The politics of a coup d’etat

Race and geopolitics in the 1966 coup d'etat that overthrew Kwame Nkrumah in Ghana.

Statue of Kwame Nkrumah defaced in the 1966 coup now in the forecourt of the National Museum of Ghana. Paa Kwesi Holdbrook-Smith stands at its base shouting J'Accuse at the statue of Lt. Gen. Kotoka one of the coup leaders. Image credit Jesse Weaver Shipley.

Fifty-three years ago, on February 24th, 1966, President Kwame Nkrumah, the first leader of independent Ghana and champion of pan-African unity, was overthrown in a coup d’etat led by senior Ghanaian military and police officers supported by British and American diplomats and intelligence officers who provided long-term planning, financing, and logistical aid. This anniversary is a chance to reflect on how a new black nation’s sovereignty was racialized and denied in the name of protecting economic investment and geopolitical position.

US ambassador Franklin Williams—one of the first African Americans to be an Ambassador—had only presented his credentials as ambassador on January 17th. The coup in Nigeria happened just two days before that. Before taking up his position, he exchanged private correspondences with friends bragging that he would soon be running the country. Just after the coup, Williams was reportedly seen driving his Cadillac to the Chinese embassy and gloating as the Chinese were forced to evacuate. Williams had worked with Thurgood Marshall in the NAACP. He called Nkrumah a friend; they were both alums of Lincoln University in Pennsylvania. He replaced William Mahoney who had had ongoing concerns about Nkrumah’s anti-American, leftist leanings. Mahoney and other diplomats and intelligence officers had been supporting and encouraging pro-American military and police officers to remove Nkrumah for years. But Williams’s associations with US intelligence and the coup were a more disturbing brand of betrayal considering Nkrumah’s pan-Africanism and his call for Ghana to be a haven for black artists, thinkers, and leaders. On January 22nd, he accompanied Nkrumah and Edgar Kaiser, President of Kaiser Industries Corporation, as they opened the Volta River Project, the crowning achievement of years of political and financial negotiation between Nkrumah’s government and US state and corporate interests that would provide the young nation electricity and an aluminum industry.

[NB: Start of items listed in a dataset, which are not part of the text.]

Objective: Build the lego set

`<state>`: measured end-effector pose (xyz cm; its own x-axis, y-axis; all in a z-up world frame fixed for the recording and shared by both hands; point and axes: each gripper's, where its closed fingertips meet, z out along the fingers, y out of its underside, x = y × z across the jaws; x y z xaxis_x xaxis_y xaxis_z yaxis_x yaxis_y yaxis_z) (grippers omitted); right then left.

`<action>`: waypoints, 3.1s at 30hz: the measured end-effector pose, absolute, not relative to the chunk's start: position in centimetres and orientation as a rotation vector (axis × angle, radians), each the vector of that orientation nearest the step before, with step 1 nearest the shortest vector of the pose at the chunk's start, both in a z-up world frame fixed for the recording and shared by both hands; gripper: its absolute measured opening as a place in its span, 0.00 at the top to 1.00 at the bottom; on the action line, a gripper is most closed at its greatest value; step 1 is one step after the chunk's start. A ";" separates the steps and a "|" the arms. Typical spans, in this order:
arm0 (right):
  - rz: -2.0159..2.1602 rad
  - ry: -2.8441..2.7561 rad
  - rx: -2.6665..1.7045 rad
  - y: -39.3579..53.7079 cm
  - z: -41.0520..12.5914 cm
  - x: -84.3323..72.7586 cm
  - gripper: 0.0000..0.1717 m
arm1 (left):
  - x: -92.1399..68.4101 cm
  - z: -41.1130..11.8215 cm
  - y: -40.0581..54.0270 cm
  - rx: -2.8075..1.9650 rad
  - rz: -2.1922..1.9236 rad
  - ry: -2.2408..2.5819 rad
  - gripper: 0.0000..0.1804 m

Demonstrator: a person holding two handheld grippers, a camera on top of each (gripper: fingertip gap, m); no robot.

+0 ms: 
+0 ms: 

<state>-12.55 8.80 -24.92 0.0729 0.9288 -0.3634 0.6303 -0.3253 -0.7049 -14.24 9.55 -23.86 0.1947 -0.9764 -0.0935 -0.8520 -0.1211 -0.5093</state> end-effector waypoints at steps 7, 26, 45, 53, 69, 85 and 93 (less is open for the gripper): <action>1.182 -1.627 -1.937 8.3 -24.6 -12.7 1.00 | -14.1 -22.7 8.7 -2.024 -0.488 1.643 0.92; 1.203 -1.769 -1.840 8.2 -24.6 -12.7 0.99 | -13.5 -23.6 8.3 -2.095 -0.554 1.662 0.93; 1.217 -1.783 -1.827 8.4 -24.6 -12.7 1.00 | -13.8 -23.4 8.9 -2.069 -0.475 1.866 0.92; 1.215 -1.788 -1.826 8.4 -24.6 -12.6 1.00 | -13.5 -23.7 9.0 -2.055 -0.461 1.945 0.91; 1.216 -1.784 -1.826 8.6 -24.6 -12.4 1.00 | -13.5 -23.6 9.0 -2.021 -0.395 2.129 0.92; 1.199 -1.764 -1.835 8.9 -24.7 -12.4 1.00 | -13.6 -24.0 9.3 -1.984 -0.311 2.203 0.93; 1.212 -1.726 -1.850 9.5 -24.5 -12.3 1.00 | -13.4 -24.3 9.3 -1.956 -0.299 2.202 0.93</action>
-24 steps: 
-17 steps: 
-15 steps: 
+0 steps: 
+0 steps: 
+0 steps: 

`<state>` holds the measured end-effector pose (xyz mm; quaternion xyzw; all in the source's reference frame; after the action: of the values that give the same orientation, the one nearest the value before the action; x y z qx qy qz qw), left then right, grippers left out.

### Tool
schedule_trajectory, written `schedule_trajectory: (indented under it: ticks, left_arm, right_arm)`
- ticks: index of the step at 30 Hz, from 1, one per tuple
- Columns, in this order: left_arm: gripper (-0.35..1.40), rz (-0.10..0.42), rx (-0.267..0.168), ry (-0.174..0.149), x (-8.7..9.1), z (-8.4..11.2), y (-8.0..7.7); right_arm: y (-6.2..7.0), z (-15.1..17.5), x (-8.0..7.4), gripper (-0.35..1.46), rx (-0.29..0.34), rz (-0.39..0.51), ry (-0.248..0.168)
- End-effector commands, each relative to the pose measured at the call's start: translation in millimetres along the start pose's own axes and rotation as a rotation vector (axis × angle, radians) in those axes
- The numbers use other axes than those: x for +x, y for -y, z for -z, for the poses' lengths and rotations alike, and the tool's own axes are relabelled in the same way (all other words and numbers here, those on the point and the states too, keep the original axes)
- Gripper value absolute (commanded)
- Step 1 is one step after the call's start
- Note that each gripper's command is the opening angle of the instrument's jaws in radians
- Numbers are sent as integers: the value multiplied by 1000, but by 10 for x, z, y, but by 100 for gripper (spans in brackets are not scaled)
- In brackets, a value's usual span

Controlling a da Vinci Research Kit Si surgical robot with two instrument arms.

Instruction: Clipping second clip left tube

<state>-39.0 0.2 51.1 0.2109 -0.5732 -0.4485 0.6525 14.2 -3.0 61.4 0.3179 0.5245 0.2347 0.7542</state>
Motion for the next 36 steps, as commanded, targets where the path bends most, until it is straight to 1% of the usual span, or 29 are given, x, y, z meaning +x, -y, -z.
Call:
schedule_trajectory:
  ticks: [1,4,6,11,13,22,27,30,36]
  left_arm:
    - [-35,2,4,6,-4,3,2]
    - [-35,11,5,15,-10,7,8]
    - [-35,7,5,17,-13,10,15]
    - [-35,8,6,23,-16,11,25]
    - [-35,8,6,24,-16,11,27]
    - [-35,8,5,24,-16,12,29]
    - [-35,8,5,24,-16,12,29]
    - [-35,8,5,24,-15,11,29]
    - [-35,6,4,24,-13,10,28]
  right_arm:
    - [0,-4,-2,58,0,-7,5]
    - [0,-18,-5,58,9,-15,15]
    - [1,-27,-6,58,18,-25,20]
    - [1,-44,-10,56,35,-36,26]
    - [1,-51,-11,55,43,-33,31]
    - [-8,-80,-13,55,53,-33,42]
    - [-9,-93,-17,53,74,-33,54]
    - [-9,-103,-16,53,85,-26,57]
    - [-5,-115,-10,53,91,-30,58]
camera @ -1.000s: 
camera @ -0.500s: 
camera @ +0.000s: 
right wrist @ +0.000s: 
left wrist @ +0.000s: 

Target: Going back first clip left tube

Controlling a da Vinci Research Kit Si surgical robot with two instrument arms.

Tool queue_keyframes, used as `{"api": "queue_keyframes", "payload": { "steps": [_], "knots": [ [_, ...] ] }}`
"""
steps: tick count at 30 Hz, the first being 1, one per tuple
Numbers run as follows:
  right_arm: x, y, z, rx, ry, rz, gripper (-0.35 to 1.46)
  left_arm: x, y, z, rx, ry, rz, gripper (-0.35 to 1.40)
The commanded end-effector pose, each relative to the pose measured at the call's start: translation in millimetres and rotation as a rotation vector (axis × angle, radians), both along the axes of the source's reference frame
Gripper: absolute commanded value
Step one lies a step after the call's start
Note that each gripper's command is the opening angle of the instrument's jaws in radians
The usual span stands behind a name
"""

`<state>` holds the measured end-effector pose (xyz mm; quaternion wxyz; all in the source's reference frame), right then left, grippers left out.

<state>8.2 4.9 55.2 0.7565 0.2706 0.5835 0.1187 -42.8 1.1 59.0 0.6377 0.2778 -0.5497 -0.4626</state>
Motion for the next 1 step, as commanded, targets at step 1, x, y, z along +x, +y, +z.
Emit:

On January 28th an editorial in The Spark, a newspaper founded by Nkrumah, asked why the US would send an “Afro-American” ambassador to Ghana when they did not support racial equality in their own country and would surely not send a black ambassador to a European nation. There was speculation that Nkrumah saw his appointment as a sign of disrespect and felt that the US was sending a black ambassador to do their dirty work. Later, Williams denied having foreknowledge of the coup despite years of correspondence between officials in Washington and the US embassy in Ghana tracking the coup plotters actions. While Williams had praised Nkrumah upon his arrival, in the days following the latter’s removal, the former wrote to political and corporate interests around the world assuring them of Ghana’s stability and pro-American stance. Ambassador Williams vilified his former friend for his cult of personality, instability, and authoritarian leftist views. Propaganda spearheaded by Williams and the US Embassy promoted the false idea that the coup was bloodless and assured outsiders that the jubilations in the streets at Nkrumah’s removal were not staged. His descriptions of Nkrumah’s authoritarianism helped solidify this image in the global popular imagination.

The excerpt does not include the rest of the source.